Thursday, July 14, 2016

TRUMP, CLINTON, AND THE HOPE GAP

Okay, now do you believe that it's not going to be a Clinton landslide?
Hillary Clinton has emerged from the F.B.I. investigation into her email practices as secretary of state a wounded candidate with a large and growing majority of voters saying she cannot be trusted, according to the latest New York Times/CBS News poll....

Mrs. Clinton’s six-percentage-point lead over the presumptive Republican nominee, Donald J. Trump, in a CBS News poll last month has evaporated. The two candidates are now tied in a general election matchup, the new poll indicates, with each receiving the support of 40 percent of voters.
They're tied, 40%-40%. Granted, President Obama trailed Mitt Romney by 1 in a Times/CBS poll conducted in July 2012, and Obama went on to win comfortably. But Obama was never as disliked as Clinton is now. He was never as broadly distrusted.

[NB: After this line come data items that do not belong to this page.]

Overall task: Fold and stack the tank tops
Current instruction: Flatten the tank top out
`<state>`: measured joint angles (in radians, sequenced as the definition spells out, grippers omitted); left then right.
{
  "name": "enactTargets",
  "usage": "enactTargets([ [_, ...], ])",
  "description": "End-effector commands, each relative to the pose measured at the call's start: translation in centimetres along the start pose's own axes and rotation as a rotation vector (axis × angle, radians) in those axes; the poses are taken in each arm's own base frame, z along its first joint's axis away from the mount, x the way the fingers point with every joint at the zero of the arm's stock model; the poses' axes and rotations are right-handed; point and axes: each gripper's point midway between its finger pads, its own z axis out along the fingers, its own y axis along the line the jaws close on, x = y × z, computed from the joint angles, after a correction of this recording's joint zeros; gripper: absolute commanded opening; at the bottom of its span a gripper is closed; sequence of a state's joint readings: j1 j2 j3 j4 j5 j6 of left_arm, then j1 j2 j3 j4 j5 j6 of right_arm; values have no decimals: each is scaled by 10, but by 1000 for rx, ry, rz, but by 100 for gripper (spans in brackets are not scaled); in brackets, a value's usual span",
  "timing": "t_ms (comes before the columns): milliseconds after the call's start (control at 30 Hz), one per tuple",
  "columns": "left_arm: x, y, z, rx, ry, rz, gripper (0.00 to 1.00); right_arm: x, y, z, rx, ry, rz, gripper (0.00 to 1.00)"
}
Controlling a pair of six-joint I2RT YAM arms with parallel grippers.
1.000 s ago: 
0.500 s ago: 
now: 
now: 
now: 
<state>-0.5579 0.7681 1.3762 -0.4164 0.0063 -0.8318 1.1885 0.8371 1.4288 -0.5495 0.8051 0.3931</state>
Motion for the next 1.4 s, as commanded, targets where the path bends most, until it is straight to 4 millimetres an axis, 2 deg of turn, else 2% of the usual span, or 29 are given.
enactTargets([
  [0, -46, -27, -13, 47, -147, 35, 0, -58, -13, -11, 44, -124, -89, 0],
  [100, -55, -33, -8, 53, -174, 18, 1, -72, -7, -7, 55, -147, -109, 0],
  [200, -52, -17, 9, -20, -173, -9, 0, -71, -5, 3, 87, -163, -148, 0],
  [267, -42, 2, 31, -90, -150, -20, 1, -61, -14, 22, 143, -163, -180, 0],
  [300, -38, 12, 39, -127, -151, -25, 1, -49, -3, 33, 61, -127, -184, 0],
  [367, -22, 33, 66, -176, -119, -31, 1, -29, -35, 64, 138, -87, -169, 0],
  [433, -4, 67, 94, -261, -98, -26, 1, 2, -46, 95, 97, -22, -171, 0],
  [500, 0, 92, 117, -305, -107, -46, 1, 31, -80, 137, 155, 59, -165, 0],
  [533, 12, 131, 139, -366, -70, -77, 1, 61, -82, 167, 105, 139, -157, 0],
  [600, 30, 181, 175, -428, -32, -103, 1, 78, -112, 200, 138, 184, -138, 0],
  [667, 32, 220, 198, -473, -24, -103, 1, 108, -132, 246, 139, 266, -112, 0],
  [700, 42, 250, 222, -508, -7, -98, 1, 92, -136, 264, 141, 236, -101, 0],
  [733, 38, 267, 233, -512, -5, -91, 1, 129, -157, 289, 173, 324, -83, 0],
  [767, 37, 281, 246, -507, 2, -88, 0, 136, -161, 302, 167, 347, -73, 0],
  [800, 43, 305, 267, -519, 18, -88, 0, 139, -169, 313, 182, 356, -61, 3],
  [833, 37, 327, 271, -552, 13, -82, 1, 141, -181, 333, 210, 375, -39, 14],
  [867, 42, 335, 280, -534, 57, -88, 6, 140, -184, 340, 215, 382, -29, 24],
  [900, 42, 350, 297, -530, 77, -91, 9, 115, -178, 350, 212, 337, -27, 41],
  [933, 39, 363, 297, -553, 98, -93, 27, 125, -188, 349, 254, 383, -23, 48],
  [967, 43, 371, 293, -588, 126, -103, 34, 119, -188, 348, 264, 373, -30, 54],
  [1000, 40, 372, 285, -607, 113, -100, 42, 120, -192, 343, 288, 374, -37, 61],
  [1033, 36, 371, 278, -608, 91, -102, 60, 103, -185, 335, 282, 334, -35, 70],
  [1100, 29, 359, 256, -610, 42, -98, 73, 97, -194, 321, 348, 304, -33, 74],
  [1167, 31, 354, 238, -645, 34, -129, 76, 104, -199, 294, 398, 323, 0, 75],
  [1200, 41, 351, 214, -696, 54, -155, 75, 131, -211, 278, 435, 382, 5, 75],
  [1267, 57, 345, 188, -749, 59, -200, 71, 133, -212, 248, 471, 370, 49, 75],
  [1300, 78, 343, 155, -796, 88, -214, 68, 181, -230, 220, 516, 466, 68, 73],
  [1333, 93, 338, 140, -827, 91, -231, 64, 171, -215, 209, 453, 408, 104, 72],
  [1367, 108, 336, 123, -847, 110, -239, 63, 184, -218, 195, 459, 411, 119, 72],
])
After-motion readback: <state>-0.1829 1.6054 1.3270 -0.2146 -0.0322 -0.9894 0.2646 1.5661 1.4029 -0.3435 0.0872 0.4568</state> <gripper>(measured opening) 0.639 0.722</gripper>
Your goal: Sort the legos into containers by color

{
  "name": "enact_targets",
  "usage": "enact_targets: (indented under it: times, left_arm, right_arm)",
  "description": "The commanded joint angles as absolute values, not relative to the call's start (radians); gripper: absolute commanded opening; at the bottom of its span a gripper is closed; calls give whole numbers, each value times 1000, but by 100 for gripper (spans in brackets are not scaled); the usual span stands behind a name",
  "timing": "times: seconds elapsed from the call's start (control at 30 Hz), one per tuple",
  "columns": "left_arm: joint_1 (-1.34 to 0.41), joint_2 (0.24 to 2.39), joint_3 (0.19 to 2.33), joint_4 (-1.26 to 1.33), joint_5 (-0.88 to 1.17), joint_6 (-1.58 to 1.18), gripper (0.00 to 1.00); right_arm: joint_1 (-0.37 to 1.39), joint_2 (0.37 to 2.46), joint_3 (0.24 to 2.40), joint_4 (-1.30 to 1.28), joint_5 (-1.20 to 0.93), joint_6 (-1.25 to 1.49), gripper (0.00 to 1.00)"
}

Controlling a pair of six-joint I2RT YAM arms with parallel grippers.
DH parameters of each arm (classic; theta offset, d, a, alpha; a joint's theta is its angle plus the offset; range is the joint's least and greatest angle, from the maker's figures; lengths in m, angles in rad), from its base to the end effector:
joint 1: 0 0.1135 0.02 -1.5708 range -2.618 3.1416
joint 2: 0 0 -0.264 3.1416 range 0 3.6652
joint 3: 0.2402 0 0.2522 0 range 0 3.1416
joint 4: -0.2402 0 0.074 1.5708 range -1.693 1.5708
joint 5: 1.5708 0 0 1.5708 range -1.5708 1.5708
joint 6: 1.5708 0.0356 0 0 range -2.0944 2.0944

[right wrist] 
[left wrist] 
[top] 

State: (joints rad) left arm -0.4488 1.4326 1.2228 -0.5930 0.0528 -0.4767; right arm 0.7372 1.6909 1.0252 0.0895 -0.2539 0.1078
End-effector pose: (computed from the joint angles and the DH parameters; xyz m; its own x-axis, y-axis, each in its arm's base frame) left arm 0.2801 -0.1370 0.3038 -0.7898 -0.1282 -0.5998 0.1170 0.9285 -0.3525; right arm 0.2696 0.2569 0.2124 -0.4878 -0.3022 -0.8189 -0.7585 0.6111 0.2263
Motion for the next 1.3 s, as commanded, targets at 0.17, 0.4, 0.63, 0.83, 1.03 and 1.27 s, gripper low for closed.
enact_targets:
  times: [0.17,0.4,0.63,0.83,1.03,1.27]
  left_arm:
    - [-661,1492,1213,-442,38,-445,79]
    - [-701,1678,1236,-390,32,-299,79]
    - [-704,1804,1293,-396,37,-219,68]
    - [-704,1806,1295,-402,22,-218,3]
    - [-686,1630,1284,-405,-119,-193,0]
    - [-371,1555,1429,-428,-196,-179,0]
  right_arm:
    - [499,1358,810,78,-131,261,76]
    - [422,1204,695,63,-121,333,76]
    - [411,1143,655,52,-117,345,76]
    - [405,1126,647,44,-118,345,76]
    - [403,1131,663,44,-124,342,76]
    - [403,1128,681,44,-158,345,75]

Trump -- the guy who gave us Trump University and the Trump Institute -- is beating Hillary Clinton on trust inthe new poll:
As Mrs. Clinton prepares to accept the Democratic Party’s nomination at the convention in Philadelphia this month, she will confront an electorate in which 67 percent of voters say she is not honest and trustworthy. That number is up five percentage points from a CBS News poll conducted last month, before the F.B.I. released its findings....

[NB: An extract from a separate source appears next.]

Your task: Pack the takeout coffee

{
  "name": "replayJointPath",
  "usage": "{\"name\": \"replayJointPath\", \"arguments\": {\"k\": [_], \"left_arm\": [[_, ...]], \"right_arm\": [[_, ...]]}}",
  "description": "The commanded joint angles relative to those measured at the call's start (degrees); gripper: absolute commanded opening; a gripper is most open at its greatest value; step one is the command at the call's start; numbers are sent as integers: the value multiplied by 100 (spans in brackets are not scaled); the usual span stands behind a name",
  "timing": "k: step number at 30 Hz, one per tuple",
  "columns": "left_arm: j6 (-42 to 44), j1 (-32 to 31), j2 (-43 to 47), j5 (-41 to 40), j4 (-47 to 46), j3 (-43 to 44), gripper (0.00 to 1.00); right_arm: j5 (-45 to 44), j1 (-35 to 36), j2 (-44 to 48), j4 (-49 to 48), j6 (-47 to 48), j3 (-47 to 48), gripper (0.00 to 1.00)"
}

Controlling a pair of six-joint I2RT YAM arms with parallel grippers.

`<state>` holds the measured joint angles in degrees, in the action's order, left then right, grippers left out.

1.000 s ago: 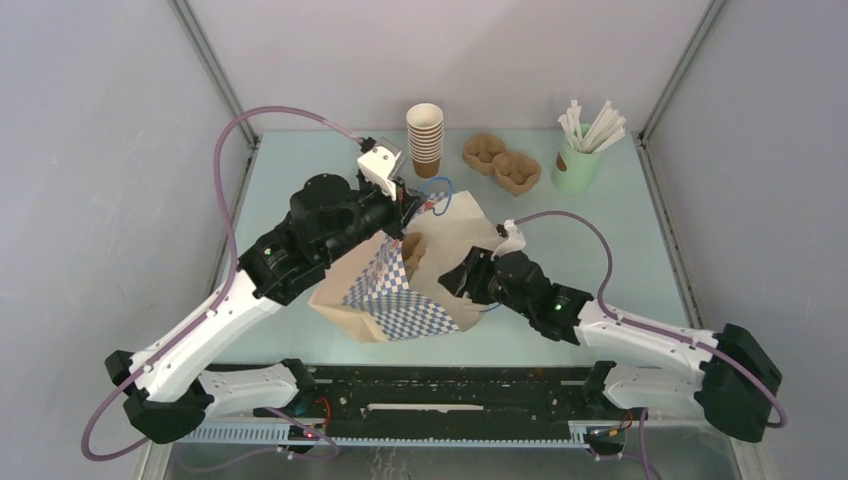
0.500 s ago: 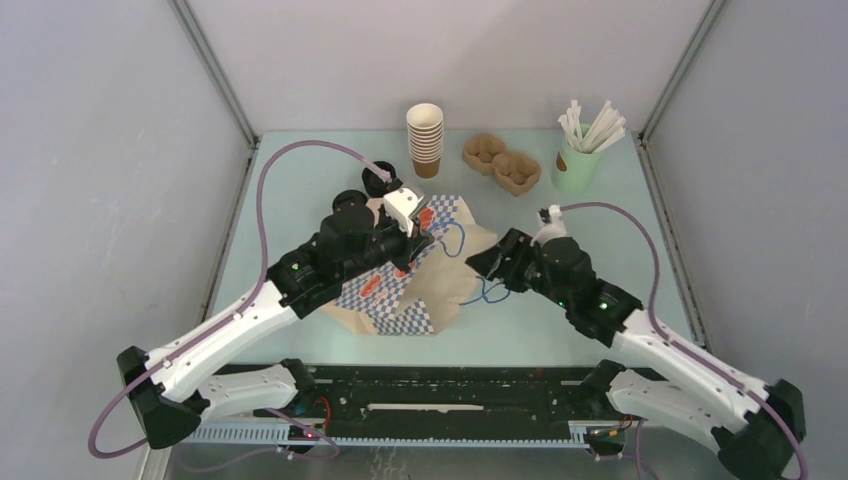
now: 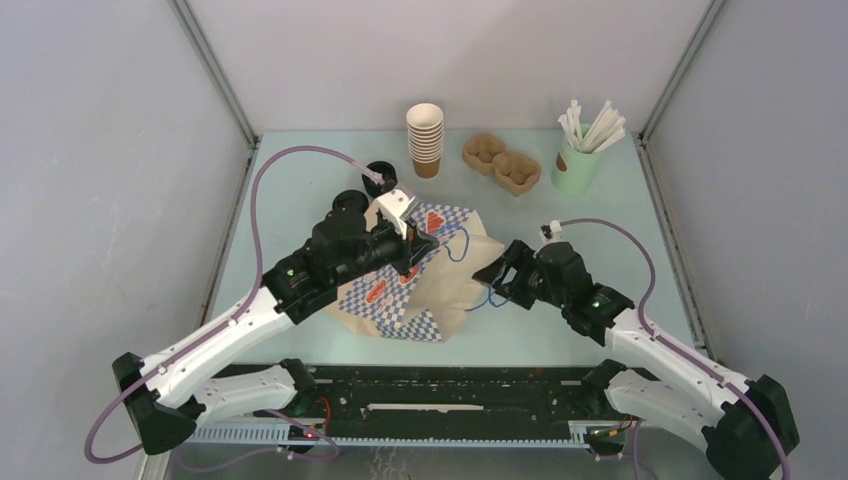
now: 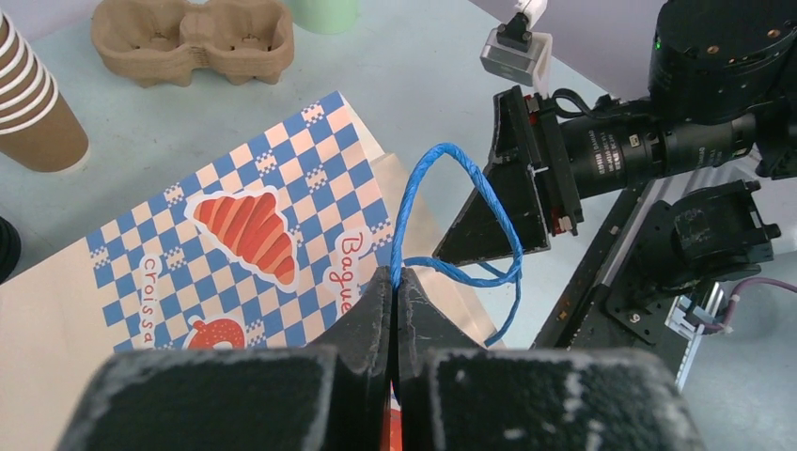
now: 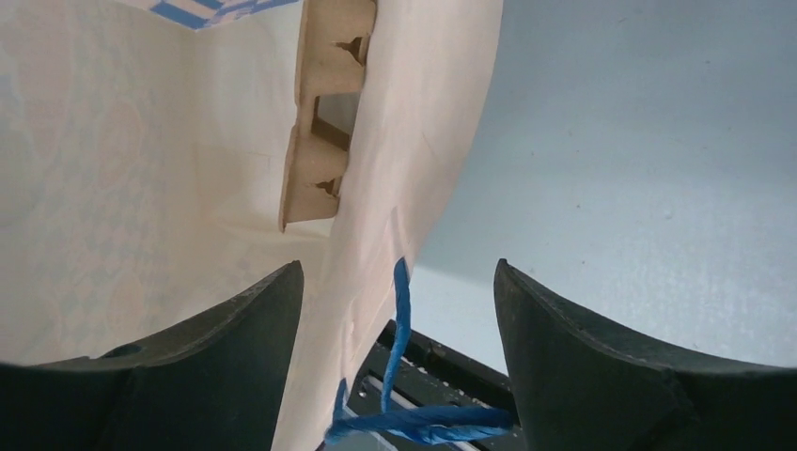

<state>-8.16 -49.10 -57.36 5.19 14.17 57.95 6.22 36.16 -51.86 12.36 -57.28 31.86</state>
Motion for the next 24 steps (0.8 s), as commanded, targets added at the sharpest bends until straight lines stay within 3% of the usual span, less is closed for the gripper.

Mr. Trump is also distrusted by a large number of voters -- 62 percent -- but that number has stayed constant despite increased scrutiny on his business record and falsehoods in his public statements and Twitter messages.
Also:
Last month, those polled were evenly split on whether Mrs. Clinton or Mr. Trump would do a better job handling the economy and jobs. Now, 52 percent said Mr. Trump would be better, compared with 41 percent for Mrs. Clinton.
I understand that the James Comey press conference left a lot of fence-sitters believing that Hillary Clinton absolutely can't be trusted (and I know that the impact of the press conference will, in time, fade somewhat). But hasn't enough been said about Trump's sleazy practices to keep him permanently ahead of her on untrustworthiness? And why, even for the moment, is the King of Bankruptcy way ahead on handling the economy?

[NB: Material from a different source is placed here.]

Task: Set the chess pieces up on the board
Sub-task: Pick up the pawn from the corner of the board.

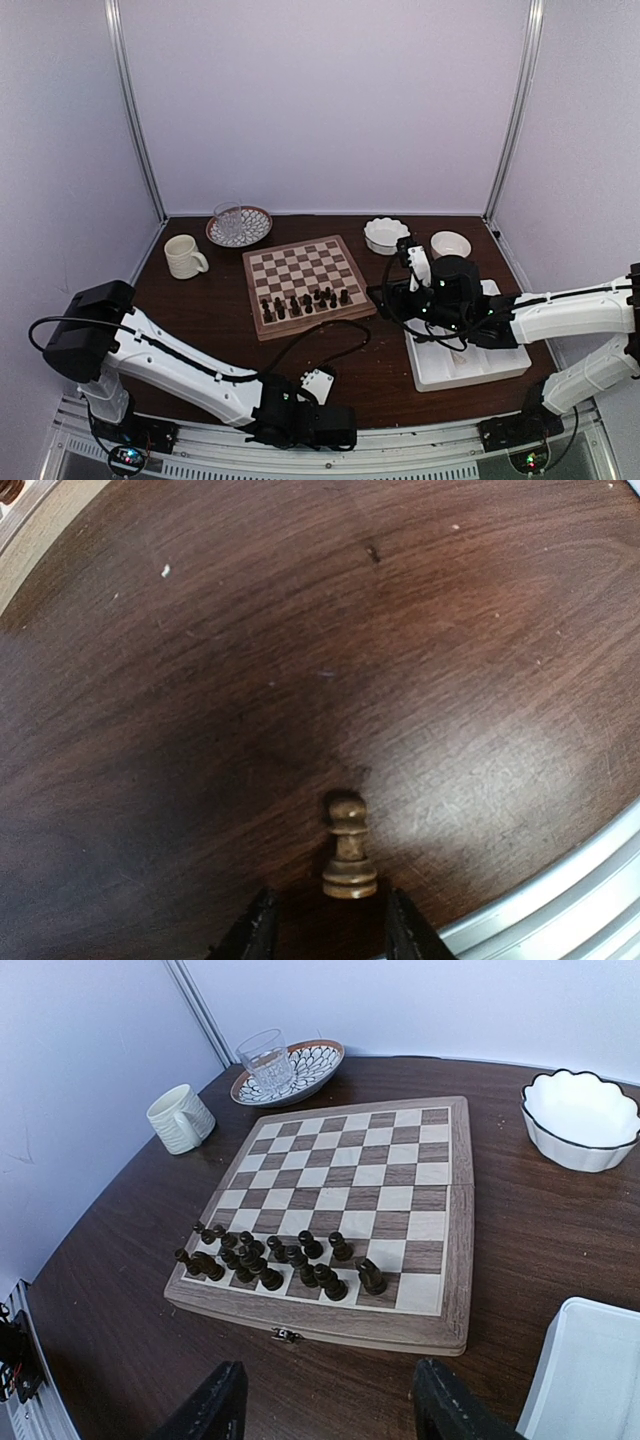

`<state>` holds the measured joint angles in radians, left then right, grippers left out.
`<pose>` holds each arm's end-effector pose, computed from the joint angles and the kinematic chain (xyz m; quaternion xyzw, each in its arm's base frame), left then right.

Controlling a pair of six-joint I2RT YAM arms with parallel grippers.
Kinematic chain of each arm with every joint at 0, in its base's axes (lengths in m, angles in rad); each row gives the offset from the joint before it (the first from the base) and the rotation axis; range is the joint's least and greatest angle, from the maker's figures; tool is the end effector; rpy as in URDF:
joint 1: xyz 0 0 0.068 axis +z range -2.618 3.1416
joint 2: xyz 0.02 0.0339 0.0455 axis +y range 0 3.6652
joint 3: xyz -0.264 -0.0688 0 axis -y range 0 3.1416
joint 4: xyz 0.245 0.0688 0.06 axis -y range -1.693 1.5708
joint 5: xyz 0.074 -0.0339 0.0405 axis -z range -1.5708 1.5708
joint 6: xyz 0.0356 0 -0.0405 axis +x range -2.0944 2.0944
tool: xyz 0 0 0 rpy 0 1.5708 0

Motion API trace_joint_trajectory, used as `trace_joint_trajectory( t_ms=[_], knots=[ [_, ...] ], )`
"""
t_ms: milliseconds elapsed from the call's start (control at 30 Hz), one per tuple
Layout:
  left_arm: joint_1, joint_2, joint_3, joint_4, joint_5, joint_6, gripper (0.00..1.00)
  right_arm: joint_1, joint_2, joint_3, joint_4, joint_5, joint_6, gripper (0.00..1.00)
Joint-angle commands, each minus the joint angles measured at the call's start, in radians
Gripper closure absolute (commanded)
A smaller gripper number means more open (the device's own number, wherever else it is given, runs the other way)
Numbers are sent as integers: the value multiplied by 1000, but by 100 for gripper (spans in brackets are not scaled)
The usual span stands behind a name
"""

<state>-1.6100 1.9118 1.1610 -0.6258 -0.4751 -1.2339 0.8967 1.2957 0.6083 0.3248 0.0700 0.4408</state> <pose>0.0026 -0.3491 0.1354 0.1584 0.9546 -0.0584 0.2456 0.1755 0.2157 0.2196 -0.1665 0.8057 0.3294 0.4632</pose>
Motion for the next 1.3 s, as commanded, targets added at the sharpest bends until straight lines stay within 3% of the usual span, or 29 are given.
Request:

I was looking at the speaker list for the upcoming Republican convention. It reminded me of nothing so much as the lineup of speakers for a dubious get-rich-quick seminar held at a midsized suburban auditorium:
From sports there is [Tim] Tebow, the former quarterback and Heisman Trophy winner who is known for his conservative views; Dana White, the president of the Ultimate Fighting Championship, a mixed martial arts organization; and Ms. Gulbis.
"Ms. Gulbis" is Natalie Gulbis. She may be only the 484th-ranked female golfer in the world, but she is blond and of Latvian descent and she's modeled for the Sports Illustrated swimsuit issue, so she'll probably be Trump's fourth wife.

Are these people big stars? They are if you believe they are, just as Trump is a brilliant businessman if you believe he is.

And that's the problem. Clinton and Trump are both telling stories about themselves that don't precisely match the truth -- but if you believe Clinton's side of the email story, what do you have? She engaged in ill-advised secrecy that didn't really harm anybody, in the process of trying to steer U.S. foreign policy through a rather rough patch. In other words, she's not a bad person at all -- but the narrative doesn't contain much hope.

Whereas, if you believe Trump's torrents of undiluted bullshit, he's filthy rich, he can make you filthy rich, and you know he can do that because he spends his life surrounded by glamorous stars, some of whom he's generous bought along to amuse and edify you. Believing in his business brilliance and his Z-listers' star power is exactly like believing that the emperor is wearing clothes, or that the youth band at the end of The Music Man is playing brilliantly -- but people do believe that sort of thing. They want to believe. Believing makes them feel good -- about themselves, about the future.

So, for a lot of people, it doesn't matter that Trump is far more dishonest than Clinton. It doesn't matter how little harm her email server did, in contrast to how many lives Trump ruined with his scams. What matters is how much better his untruths make these people feel, once they surrender to them.

I know, I know: The immediate aftermath of the Comey press conference is a low point for Clinton; her numbers are likely to turn around. She leads in nearly every poll. Nonwhites and young people detest Trump. College-educated whites, who usually favor Republicans somewhat, are going for Clinton this time, so far.

But if the race remains tight, if Trump sustains the (for him) discipline of the past week, when he didn't go on racist tirades after the Dallas police shootings, and if Clinton makes a few more mistakes, this race could be neck-and-neck again.

At which point Clinton will need to be a candidate of hope, like her husband or like Obama. She can do traditional political hope -- this year, regrettably, she just hasn't.

So the bigger liar might have a shot, because he offers a bigger hope, at least to the greater fools.